_BRIEF_
In the material below, repeat only the lines from the one that holds "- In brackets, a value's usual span" through the final line, exactly as they stand.

_RECORDS FOR THIS EXERCISE_
___

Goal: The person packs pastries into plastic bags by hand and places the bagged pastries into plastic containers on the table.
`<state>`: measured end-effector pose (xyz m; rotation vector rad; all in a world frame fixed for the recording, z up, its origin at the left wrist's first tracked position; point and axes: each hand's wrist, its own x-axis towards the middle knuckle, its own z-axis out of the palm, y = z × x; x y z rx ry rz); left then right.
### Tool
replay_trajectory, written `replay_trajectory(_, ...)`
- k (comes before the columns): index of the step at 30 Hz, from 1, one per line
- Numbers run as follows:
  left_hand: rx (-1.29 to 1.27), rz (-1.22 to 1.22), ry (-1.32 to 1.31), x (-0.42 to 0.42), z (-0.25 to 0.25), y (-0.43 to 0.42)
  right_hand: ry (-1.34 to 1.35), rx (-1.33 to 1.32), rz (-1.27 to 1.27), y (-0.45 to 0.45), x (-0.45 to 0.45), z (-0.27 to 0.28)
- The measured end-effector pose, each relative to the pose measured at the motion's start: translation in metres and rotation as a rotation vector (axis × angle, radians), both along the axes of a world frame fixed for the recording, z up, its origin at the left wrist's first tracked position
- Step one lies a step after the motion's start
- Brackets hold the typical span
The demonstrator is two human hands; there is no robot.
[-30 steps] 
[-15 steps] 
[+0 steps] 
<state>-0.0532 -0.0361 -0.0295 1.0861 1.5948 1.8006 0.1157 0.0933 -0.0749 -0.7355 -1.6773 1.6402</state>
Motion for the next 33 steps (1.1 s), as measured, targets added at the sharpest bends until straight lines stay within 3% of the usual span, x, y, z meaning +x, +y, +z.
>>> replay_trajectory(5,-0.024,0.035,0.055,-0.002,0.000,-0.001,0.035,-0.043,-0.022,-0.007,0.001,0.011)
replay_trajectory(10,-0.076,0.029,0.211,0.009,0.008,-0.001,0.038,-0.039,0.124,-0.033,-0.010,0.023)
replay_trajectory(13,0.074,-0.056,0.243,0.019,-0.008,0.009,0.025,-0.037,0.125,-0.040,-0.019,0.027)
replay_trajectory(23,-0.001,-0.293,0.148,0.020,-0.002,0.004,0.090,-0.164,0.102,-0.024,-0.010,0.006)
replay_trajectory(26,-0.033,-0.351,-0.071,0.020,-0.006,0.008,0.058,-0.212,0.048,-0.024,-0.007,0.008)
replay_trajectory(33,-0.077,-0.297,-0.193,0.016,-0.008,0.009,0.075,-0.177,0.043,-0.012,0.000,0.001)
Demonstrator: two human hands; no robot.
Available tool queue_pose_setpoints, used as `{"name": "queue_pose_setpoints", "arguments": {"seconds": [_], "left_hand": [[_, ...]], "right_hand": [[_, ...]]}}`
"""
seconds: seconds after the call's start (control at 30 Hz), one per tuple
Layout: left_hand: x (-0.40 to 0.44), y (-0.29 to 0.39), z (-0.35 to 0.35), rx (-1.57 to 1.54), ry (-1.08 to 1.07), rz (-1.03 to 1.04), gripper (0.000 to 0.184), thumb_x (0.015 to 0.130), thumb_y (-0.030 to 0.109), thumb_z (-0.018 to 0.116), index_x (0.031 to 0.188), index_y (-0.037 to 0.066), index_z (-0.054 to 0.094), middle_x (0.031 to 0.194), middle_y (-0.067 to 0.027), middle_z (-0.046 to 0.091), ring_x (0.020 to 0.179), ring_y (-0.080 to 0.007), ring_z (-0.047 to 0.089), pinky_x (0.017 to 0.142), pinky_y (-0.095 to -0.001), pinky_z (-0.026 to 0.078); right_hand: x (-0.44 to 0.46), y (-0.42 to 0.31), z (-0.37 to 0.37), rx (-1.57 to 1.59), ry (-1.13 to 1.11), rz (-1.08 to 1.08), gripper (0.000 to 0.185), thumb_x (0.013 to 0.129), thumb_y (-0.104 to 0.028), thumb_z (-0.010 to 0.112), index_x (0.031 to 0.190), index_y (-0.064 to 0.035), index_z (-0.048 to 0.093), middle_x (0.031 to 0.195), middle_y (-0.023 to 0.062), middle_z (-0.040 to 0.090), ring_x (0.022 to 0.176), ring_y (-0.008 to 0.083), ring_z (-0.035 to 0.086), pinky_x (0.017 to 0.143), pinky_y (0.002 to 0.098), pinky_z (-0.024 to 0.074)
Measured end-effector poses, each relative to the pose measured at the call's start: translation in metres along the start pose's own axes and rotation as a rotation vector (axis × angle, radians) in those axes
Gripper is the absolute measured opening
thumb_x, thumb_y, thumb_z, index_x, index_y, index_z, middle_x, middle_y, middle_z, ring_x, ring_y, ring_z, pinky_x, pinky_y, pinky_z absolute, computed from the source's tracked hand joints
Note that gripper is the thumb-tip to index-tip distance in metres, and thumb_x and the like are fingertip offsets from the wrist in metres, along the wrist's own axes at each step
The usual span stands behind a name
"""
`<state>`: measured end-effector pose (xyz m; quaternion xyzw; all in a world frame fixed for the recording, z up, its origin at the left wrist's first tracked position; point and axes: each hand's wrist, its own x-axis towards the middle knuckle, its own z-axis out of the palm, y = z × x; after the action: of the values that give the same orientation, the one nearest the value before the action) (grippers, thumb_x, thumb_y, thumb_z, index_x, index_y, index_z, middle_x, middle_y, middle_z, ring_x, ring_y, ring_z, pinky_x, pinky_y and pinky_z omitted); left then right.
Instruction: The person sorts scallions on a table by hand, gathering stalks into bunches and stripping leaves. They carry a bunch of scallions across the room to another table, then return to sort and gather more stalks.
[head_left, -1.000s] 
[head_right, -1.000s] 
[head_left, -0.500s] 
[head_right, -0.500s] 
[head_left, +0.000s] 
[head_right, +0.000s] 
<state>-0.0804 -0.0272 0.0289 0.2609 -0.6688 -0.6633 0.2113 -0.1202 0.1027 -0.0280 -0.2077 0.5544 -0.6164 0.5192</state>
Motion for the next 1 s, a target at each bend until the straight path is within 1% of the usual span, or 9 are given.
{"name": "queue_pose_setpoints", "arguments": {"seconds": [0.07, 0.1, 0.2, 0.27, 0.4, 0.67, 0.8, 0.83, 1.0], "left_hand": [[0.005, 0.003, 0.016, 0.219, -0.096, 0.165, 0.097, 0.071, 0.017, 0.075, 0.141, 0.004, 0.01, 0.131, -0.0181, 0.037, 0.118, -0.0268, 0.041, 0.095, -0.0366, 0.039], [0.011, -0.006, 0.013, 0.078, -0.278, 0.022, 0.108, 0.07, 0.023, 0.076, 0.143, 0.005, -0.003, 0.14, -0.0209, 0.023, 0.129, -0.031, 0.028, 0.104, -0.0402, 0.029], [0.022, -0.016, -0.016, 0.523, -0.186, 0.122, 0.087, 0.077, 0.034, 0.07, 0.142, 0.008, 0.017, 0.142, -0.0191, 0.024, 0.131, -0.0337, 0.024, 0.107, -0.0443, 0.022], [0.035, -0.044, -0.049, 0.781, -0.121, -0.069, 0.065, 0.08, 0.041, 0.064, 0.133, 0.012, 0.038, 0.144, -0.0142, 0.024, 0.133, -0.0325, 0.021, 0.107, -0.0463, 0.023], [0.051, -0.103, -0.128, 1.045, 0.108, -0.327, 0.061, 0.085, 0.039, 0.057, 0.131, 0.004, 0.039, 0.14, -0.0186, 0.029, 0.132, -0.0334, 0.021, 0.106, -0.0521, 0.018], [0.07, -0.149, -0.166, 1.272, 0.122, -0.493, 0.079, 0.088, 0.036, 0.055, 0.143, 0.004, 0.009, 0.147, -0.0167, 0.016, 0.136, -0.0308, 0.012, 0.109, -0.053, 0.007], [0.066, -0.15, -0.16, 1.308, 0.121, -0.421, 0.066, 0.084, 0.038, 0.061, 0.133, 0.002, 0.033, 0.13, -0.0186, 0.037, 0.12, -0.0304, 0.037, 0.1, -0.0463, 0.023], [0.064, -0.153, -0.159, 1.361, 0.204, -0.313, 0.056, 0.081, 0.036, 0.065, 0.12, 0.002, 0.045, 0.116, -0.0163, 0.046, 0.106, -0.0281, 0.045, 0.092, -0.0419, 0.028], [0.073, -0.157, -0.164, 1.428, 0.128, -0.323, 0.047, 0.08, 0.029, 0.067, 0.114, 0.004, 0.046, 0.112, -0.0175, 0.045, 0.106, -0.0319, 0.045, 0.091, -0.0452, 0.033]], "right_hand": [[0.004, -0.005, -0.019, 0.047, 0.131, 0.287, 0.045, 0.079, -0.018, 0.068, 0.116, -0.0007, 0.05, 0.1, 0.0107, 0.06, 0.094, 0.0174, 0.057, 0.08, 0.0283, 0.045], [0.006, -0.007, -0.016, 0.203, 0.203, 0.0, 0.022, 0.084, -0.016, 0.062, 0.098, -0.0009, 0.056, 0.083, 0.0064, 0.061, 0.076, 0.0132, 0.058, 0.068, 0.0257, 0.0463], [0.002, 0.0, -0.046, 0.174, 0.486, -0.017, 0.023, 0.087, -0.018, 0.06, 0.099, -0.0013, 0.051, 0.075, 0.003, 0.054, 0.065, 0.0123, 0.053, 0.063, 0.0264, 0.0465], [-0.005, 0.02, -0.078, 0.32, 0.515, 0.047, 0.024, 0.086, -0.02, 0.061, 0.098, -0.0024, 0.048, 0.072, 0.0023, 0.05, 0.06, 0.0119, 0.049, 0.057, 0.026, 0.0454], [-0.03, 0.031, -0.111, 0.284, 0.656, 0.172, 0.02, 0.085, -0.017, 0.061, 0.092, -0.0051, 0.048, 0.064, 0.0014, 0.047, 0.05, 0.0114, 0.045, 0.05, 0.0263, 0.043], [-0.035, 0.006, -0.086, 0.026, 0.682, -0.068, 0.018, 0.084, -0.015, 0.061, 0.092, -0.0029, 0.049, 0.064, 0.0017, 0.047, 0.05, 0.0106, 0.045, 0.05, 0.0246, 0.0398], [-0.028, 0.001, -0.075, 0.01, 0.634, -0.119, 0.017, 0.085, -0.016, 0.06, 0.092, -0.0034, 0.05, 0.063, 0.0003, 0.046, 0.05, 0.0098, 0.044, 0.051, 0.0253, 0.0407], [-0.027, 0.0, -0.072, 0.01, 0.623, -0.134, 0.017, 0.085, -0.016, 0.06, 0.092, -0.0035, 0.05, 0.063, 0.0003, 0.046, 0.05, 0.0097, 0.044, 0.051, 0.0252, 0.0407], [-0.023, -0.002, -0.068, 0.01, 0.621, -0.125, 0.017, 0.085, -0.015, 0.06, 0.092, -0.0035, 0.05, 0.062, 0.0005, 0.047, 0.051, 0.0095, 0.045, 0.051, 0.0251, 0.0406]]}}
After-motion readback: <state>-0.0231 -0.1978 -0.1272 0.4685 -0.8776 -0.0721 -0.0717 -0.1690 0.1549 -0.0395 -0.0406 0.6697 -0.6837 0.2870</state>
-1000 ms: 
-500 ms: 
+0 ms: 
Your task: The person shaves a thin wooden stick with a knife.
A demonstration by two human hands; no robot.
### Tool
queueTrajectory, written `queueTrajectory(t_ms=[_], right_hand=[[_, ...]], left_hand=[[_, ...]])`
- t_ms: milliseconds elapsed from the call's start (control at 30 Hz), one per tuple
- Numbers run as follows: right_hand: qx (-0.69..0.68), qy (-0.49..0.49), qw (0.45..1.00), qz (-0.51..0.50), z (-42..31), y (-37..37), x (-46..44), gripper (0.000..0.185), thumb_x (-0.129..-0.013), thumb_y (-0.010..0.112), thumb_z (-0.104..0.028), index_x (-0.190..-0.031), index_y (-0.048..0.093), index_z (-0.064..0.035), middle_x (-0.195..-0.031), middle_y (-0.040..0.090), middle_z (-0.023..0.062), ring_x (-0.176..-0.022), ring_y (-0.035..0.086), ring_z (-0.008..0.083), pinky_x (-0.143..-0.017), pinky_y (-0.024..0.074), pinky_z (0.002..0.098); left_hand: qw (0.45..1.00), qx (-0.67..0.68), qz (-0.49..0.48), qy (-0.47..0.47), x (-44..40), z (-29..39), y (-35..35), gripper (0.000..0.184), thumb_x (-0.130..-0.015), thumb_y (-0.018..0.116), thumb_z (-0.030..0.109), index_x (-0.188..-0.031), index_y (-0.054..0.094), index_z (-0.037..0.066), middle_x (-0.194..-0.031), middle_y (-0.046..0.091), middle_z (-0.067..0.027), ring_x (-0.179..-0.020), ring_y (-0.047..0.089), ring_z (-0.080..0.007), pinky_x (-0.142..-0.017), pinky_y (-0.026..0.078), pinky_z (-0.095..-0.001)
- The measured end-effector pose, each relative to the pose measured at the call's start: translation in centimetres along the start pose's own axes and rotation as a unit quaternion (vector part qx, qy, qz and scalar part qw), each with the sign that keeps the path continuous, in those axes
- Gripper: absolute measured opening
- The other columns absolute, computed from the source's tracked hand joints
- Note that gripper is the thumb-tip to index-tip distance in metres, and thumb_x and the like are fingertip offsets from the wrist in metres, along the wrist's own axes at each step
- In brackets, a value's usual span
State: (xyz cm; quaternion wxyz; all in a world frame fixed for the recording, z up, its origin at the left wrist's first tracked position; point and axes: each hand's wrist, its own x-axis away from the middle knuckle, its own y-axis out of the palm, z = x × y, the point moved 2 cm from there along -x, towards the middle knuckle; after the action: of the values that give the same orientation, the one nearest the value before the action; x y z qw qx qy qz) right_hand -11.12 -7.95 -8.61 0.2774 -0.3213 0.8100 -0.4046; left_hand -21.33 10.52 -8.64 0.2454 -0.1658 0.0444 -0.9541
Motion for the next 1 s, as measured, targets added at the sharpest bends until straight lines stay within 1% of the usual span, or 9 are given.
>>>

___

_WRITTEN SOLUTION_
- In brackets, a value's usual span
State: (xyz cm; quaternion wxyz; all in a world frame fixed for the recording, z up, its origin at the left wrist's first tracked position; point and axes: each hand's wrist, its own x-axis away from the middle knuckle, its own y-axis out of the palm, z = x × y, the point moved 2 cm from there along -x, towards the middle knuckle; after the action: of the values that give the same orientation, the one nearest the value before the action; x y z qw qx qy qz) right_hand -11.12 -7.95 -8.61 0.2774 -0.3213 0.8100 -0.4046; left_hand -21.33 10.52 -8.64 0.2454 -0.1658 0.0444 -0.9541
Motion for the next 1 s, as measured, targets added at the sharpest bends until straight lines stay within 1% of the usual span, or 9 are given.
>>>

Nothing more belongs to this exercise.